11th LifeCourse Prevention Summit 2026

Ageing as a Design Problem: Building Systems That Deliver Across the LifeCourse

Copenhagen, from 3-5 December 2026 | Organised by the LifeCourse Prevention Initiative of the Excellence in Pediatrics Institute

How do we design systems that allow people to live longer lives with function, purpose, and independence — and what goes wrong when they don't?

Populations across Europe and globally are living significantly longer. Yet the systems on which those lives depend — health and care systems, housing, cities, transport infrastructure, labour markets, retirement frameworks — were largely designed for shorter ones. The result is not merely a clinical challenge. It is a systems design failure: predictable, cumulative, and in many cases preventable.
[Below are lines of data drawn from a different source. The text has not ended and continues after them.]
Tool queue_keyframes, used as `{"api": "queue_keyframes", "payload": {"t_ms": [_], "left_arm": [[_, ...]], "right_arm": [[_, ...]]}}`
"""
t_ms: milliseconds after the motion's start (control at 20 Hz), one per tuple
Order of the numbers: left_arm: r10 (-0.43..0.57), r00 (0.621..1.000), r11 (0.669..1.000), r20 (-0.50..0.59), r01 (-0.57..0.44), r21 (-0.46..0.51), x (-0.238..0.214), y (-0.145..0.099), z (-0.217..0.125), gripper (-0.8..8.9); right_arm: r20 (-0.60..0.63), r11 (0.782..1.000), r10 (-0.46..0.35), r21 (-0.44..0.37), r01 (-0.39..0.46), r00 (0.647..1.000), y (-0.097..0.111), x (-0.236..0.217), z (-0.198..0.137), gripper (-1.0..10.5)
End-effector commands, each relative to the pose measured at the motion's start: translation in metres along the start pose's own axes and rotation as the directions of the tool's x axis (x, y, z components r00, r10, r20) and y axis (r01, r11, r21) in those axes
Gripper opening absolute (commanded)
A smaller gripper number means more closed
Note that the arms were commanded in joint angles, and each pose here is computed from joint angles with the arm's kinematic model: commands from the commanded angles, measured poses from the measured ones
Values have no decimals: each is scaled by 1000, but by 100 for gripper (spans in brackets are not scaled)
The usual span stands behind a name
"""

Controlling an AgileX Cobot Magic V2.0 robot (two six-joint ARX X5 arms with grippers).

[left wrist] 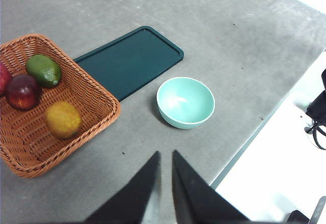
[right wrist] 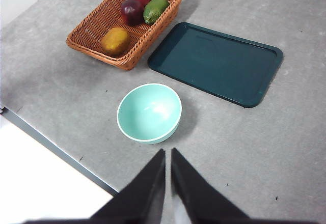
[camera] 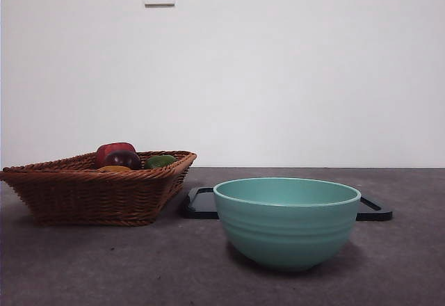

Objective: Pick up the wifruite, put it on the bowl, pick up the plate, put it on desk

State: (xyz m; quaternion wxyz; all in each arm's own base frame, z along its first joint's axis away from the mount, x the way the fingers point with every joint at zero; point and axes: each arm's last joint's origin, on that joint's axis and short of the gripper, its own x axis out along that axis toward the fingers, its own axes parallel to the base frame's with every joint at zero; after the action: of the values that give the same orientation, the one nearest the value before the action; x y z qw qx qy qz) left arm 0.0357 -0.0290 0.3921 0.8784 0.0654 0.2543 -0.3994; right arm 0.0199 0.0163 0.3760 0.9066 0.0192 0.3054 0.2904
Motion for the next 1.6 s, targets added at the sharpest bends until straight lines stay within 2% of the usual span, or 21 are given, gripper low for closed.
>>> {"api": "queue_keyframes", "payload": {"t_ms": [50,500,650,750,900,1000,1050,1100,1250,1400,1550,1600], "left_arm": [[-7,1000,1000,15,7,17,-2,-1,2,24],[9,1000,1000,16,-9,7,-2,0,2,24],[83,996,996,14,-83,-16,0,5,-2,24],[192,978,981,81,-188,-57,9,13,-12,24],[359,890,933,282,-329,-147,36,34,-42,24],[422,835,905,353,-364,-222,58,47,-73,24],[445,816,893,369,-374,-250,67,52,-85,24],[491,785,867,378,-399,-298,78,58,-99,24],[614,702,777,360,-457,-433,101,71,-131,24],[674,660,723,333,-495,-481,115,77,-156,24],[707,635,692,312,-527,-494,122,79,-171,24],[708,634,690,310,-530,-492,124,79,-174,24]], "right_arm": [[25,1000,9,-12,-8,1000,1,-4,3,9],[25,1000,9,-12,-8,1000,1,-4,3,9],[25,1000,8,-12,-8,1000,1,-4,3,9],[25,1000,9,-12,-8,1000,1,-4,3,9],[25,1000,9,-12,-8,1000,1,-4,3,9],[25,1000,9,-12,-8,1000,1,-4,3,9],[25,1000,9,-12,-8,1000,1,-4,3,9],[25,1000,9,-12,-8,1000,1,-4,3,9],[25,1000,9,-12,-8,1000,1,-4,3,9],[25,1000,9,-12,-8,1000,1,-4,3,9],[25,1000,9,-12,-8,1000,1,-4,3,9],[25,1000,9,-12,-8,1000,1,-4,3,9]]}}
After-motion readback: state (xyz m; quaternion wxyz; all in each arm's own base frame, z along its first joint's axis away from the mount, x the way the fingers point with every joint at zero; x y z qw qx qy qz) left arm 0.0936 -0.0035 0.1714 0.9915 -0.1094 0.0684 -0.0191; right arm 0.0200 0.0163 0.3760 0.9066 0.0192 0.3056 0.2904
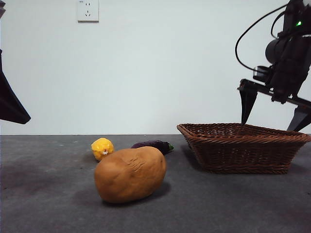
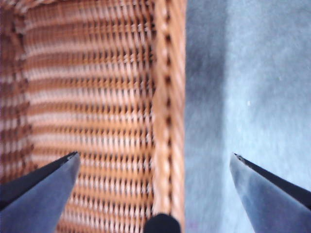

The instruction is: Help me put the vegetables on the table into the basket

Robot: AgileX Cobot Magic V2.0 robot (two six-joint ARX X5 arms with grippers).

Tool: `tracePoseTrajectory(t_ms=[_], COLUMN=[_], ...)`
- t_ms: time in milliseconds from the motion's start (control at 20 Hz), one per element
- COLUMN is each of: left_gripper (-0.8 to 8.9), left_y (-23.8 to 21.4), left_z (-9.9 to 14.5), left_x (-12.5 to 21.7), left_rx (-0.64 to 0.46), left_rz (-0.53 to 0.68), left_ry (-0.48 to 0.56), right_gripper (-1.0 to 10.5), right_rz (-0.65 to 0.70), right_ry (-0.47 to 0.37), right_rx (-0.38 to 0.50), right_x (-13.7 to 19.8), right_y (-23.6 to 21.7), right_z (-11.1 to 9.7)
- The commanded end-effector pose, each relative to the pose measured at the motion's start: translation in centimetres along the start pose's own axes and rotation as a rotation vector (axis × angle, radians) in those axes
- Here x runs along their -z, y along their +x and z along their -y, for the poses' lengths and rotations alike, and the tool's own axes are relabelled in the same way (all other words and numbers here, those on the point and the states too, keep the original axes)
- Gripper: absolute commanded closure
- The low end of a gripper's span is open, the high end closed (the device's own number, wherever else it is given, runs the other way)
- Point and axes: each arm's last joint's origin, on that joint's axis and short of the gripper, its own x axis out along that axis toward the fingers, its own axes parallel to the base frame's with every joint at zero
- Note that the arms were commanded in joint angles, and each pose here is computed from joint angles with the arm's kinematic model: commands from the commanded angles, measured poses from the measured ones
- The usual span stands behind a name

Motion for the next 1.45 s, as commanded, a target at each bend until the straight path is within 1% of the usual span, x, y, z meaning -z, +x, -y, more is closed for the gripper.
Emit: tracePoseTrajectory(t_ms=[50,100,200,400,450,700,750,850,1000,1150,1250,1350,1450], left_gripper=[8.17,8.17,8.17,8.18,8.18,8.1,7.66,5.3,3.12,3.01,3.01,3.01,3.01], left_y=[0.0,0.0,0.0,-0.2,-0.3,0.3,0.6,1.2,2.0,3.3,4.6,6.2,7.9], left_z=[0.1,0.1,0.1,0.6,0.8,2.1,2.3,2.8,3.1,3.0,3.0,3.1,3.2], left_x=[0.0,0.0,-0.1,-1.1,-1.8,-7.1,-8.2,-10.6,-13.7,-16.5,-17.8,-19.1,-20.2], left_rx=[0.004,0.004,0.004,-0.008,-0.036,-0.188,-0.209,-0.235,-0.345,-0.423,-0.501,-0.58,-0.616], left_rz=[-0.011,-0.011,-0.009,0.004,-0.004,-0.112,-0.124,-0.15,-0.16,-0.184,-0.222,-0.252,-0.274], left_ry=[0.007,0.007,0.007,0.0,-0.007,0.071,0.068,0.056,0.045,0.04,0.042,0.062,0.072], right_gripper=[6.0,7.0,9.7,9.6,9.6,9.6,9.6,9.6,9.6,9.6,9.6,9.6,9.6], right_rz=[-0.039,-0.046,-0.061,-0.066,-0.073,-0.116,-0.125,-0.11,-0.042,0.034,0.074,0.096,0.109], right_ry=[0.0,0.0,-0.002,-0.005,-0.004,-0.01,-0.014,-0.032,-0.084,-0.12,-0.141,-0.169,-0.19], right_rx=[0.001,0.002,0.005,0.004,0.004,0.002,0.002,0.001,-0.002,-0.003,-0.004,0.014,0.035], right_x=[-0.2,-0.2,-0.1,0.0,0.1,0.4,0.4,0.4,1.0,2.2,3.2,4.5,5.8], right_y=[1.5,1.7,1.9,1.9,1.9,1.4,1.1,-0.3,-3.9,-7.9,-10.4,-12.6,-14.6], right_z=[0.4,0.5,0.6,0.6,0.6,0.5,0.4,0.0,-1.2,-2.4,-3.2,-3.8,-4.3])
The 2026 Summit takes this as its organising premise. Prevention is necessary but insufficient on its own. Well-being in late adulthood is the outcome of decisions made decades earlier, across multiple sectors and systems. Understanding why those systems fail, and how they can be redesigned, is the defining policy challenge of ageing societies.

Scope and Framing

The Summit addresses ageing as a design and systems problem, spanning:

  • Health and care systems
  • Housing and urban environments
  • Transport and mobility
  • Work, retirement, and economic security
  • Consumer technology and service design

It positions prevention not as a health expenditure to be justified, but as system infrastructure — an investment whose returns are long-term, cross-sectoral, and measurable in function and participation, not only in clinical outcomes.

The Summit will also examine two concrete proof points where system failure becomes most visible and most costly: equity in access to prevention across the lifecourse, and lifecourse immunisation as a case study of fragmented, age-siloed policy.

Programme Structure

The Summit runs across two days, with five structured two-hour policy meetings preceded by two opening lectures. Each policy meeting follows a structured format: expert scientific briefings establish the evidence base, followed by policy interventions from organisational and advocacy representatives, and a facilitated action plan discussion oriented toward concrete, implementable recommendations.


Opening Lectures

Thursday 3 Dec 2026 from 09:00 – 11:00

Opening Lecture 1: Designing for 100 — Why Longevity Demands a New Systems Logic

This lecture introduces the summit's central provocation: that societies are living longer lives inside systems designed for shorter ones. It reframes ageing not as a clinical challenge to be managed, but as a design and systems failure to be understood and corrected. It introduces the pillars of well-being in late adulthood — function, autonomy, participation, and economic security — and makes the case that late-life failure is predictable and preventable, not accidental. It also establishes why a science-policy interface is the appropriate setting for this conversation: the evidence exists; the gap is in translation and system design.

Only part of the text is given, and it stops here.